Abstract

Objectives. The efficacy and safety of clentiazem were assessed in 199 patients with stable angina in a dose-ranging, placebocontrolled, double-blind, parallel design study.Background. To date, this is the first large efficacy and safety study of clentiazem in patients with stable angina.Methods. After washout and a 1-week placebo run-in period, patients received 20,40,80 or 120 mg/day of clentiazem tablets or placebo as a twice-daily dosage for 1 week of treatment after 1 week of dose titratlon. A symptom-limited exercise tolerance test was performed 4 and 12 h after dosing at the end of treatment and results were compared with baseline measurements.Results. At 4 h after dosing, improvement of exercise duration from baseline value was significantly greater with clentiazem at doses of 40 mg/day (63 ± 11 s), 80 mg/day (99 ± 10 s) and 120 mg/day (70 ± 11 s) than with placebo (34 ± 10 s).
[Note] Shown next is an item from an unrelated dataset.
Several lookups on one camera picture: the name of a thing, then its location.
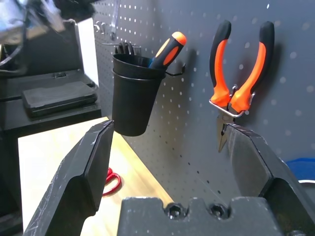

Moreover, clentiazem (80 and 120 mg/day) increased the time to onset of angina and to ≥1 mm of ST segment depression significantly more than did placebo. At submaximal exercise, clentiazem (40, 80 and 120 mg/day) decreased rate-pressure product, mainly as a result of a decrease in heart rate. At 12 h after dosing, improvement of exercise duration from baseline was significantly greater with clentiazem in doses of 80 mg/day (77 ± 9 s) and 120 mg/day (70 ± 10 s) than with placebo (42 ± 9 s). The incidence of treatmentrelated adverse events with placebo (27%) and clentiazem (29%) was similar. The most frequently reported treatment-related adverse events with clentiazem were asthenia, headache (both 7.9%), first-degree atrioventricular block and dizziness (both 4.4%).Conclusions. The results of this short-term study suggest that clentiazem given twice daily in doses of 80 or 120 mg/day is safe and effective monotherapy in the treatment of stable angina.